Leovigildo Ávalos González

Sacerdote (Posadas, Córdoba, 6 julio 1876 - Posadas, Córdoba, 23 julio 1936, 60 años)

Por Miguel Varona Villar, director del Secretariado diocesano para las Causas de los Santos

Hijo de Antonio Ávalos López y Antonia González Ríos, de clase media; su padre trabajaba como oficial de la notaría local. Le bautizaron en la Parroquia de Santa María de las Flores de Posadas, a los dos días de nacer, y fue confirmado allí por Mons. Ceferino González el 17 de marzo de 1878.

Con muchos sacrificios materiales, sus padres pudieron enviarlo a estudiar al Instituto Provincial de Sevilla, donde en el curso 1894-1895 obtuvo el título de bachiller.

En 1896, con 20 años de edad, solicitó ingresar en el Seminario de San Pelagio; en el informe reservado de su párroco al rector se lee: “Ha observado siempre y observa en la actualidad buena conducta religiosa y moral”.

Al concluir el quinto de Teología fue ordenado presbítero, el 21 de septiembre de 1901, por el Obispo de Lystra y dimisionario de Pamplona Mons. Antonio Ruiz Cabal.

De inmediato fue nombrado coadjutor de la Parroquia de su pueblo natal, cargo que mantuvo hasta su muerte, siendo su único destino.

Era un hombre alto, de constitución fuerte y con un carácter especialmente amable, pero a la vez serio y respetuoso con los demás. Su salud nunca fue buena, pues padecía de una enfermedad cardiaca, pero su conducta, según se coteja de los informes que emiten los párrocos de Posadas, era conforme con su estado sacerdotal. Asistía con regularidad a las conferencias sobre temas religiosos y eclesiásticos que se impartían en su parroquia, y no abandonaba nunca su traje talar. Siempre cumplió con la práctica anual de los Ejercicios Espirituales; los últimos los practicó con su Obispo, don Adolfo Pérez Muñoz, en la Casa “San Antonio” de Córdoba a partir del 22 de mayo de 1936.

Su actividad parroquial, en todo sujeta a las órdenes de sus párrocos, se desarrolló durante 34 años en medio de un ambiente totalmente hostil a la Iglesia; en particular, por la falta de fe y la indiferencia religiosa de sus paisanos. Su oficio como ayudante de los párrocos los satisfacía con verdadera diligencia, y no se quedaba domingo alguno sin explicar el Evangelio, enseñaba el Catecismo a los niños y auxiliaba a los enfermos.

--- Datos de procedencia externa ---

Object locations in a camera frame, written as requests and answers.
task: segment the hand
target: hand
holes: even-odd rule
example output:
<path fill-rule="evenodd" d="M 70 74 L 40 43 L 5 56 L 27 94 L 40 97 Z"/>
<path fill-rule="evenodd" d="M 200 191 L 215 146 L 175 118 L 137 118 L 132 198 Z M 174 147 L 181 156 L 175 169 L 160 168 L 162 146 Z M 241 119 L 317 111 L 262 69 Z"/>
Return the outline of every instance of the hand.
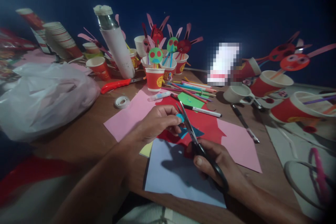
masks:
<path fill-rule="evenodd" d="M 178 126 L 182 121 L 173 105 L 155 106 L 136 127 L 146 143 L 153 141 L 165 129 L 177 136 L 181 133 Z"/>
<path fill-rule="evenodd" d="M 233 161 L 228 150 L 217 143 L 198 138 L 198 142 L 203 146 L 208 155 L 215 160 L 222 172 L 224 173 L 226 180 L 229 184 L 228 193 L 235 198 L 240 198 L 244 194 L 252 190 L 251 183 L 245 178 L 245 176 L 239 170 L 237 164 Z M 187 147 L 187 152 L 192 152 L 191 142 Z M 222 180 L 212 168 L 211 164 L 202 156 L 194 157 L 194 164 L 199 171 L 209 175 L 216 183 L 223 187 Z"/>

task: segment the blue wall
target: blue wall
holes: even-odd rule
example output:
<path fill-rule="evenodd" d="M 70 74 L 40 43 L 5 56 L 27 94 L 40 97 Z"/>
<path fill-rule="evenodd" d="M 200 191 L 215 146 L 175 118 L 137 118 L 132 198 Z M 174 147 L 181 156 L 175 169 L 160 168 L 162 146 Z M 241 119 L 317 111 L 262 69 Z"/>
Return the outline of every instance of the blue wall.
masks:
<path fill-rule="evenodd" d="M 199 69 L 207 68 L 211 45 L 224 40 L 241 42 L 243 57 L 247 58 L 268 55 L 297 30 L 306 44 L 313 44 L 307 53 L 336 42 L 326 0 L 0 0 L 0 24 L 34 40 L 27 24 L 15 13 L 18 8 L 29 7 L 46 22 L 60 21 L 78 44 L 84 42 L 77 38 L 84 32 L 83 26 L 102 41 L 92 10 L 97 4 L 110 5 L 120 14 L 120 25 L 131 47 L 133 38 L 142 35 L 142 22 L 149 30 L 147 12 L 158 25 L 170 15 L 168 24 L 174 33 L 183 26 L 183 36 L 191 22 L 190 38 L 204 37 L 189 53 L 188 62 Z M 308 67 L 289 75 L 299 83 L 335 87 L 335 54 L 336 50 L 319 55 Z M 278 70 L 279 63 L 262 67 L 267 69 Z"/>

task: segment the white plastic bag
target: white plastic bag
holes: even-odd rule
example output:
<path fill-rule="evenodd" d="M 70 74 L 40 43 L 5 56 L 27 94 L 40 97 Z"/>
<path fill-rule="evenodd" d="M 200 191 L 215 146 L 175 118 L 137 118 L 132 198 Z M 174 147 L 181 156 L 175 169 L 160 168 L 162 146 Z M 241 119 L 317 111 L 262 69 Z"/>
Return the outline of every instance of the white plastic bag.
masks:
<path fill-rule="evenodd" d="M 64 64 L 26 63 L 22 77 L 0 97 L 0 126 L 13 141 L 31 142 L 88 109 L 100 88 L 83 72 Z"/>

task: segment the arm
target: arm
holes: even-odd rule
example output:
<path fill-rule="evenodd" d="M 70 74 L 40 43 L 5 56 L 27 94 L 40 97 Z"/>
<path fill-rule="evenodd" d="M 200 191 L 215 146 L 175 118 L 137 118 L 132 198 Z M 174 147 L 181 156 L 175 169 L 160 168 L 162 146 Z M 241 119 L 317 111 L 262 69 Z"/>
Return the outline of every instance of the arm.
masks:
<path fill-rule="evenodd" d="M 312 220 L 301 212 L 285 205 L 264 190 L 250 183 L 240 172 L 227 149 L 217 143 L 198 139 L 208 154 L 216 161 L 229 183 L 229 195 L 258 214 L 267 223 L 312 223 Z M 220 186 L 221 179 L 210 163 L 202 156 L 194 157 L 195 166 L 212 177 Z"/>
<path fill-rule="evenodd" d="M 181 119 L 171 105 L 155 106 L 75 186 L 59 208 L 53 223 L 93 223 L 107 202 L 118 194 L 121 183 L 141 149 L 166 128 L 174 135 Z"/>

Al estallar la Guerra Civil, la Guardia Civil de Posadas se pronunció el 19 de julio por los sublevados, lo que motivó que obreros y jornaleros huyeran al campo. Cuatro días más tarde los huidos, apoyados por anarquistas y gentes de las Juventudes Obreras Socialistas Unificadas de Palma del Río, rindieron el cuartel de la Guardia Civil y comenzaron los asesinatos.

Uno de los primeros fue don Leovigildo, fusilado sin juicio previo, entre las cuatro y las cinco de la mañana del 23 de julio, a las puertas de la casa donde vivía. Un grupo de hombres armados se presentaron allí y le obligaron a salir de la casa, y le dispararon en la puerta ante su madre y sus dos hermanas.

Su cadáver quedó en aquel lugar durante varias horas, hasta que fue recogido y llevado en un carro al Cementerio de Posadas, y fue sepultado en una fosa común. Más tarde en esa fosa fue enterrado el otro sacerdote, también mártir, de Posadas, don Mariano Fernández-Tenllado Roldán.

Hoy reposan ambos en dicho Cementerio, en el Mausoleo de los Caídos de la Guerra Civil, mezclados sus restos junto con los de otros asesinados en Posadas, y sin identificar. El único motivo de su muerte (y la del otro sacerdote) fue por su condición eclesiástica, pues nunca habló en público de política ni tuvo implicación alguna con estos temas.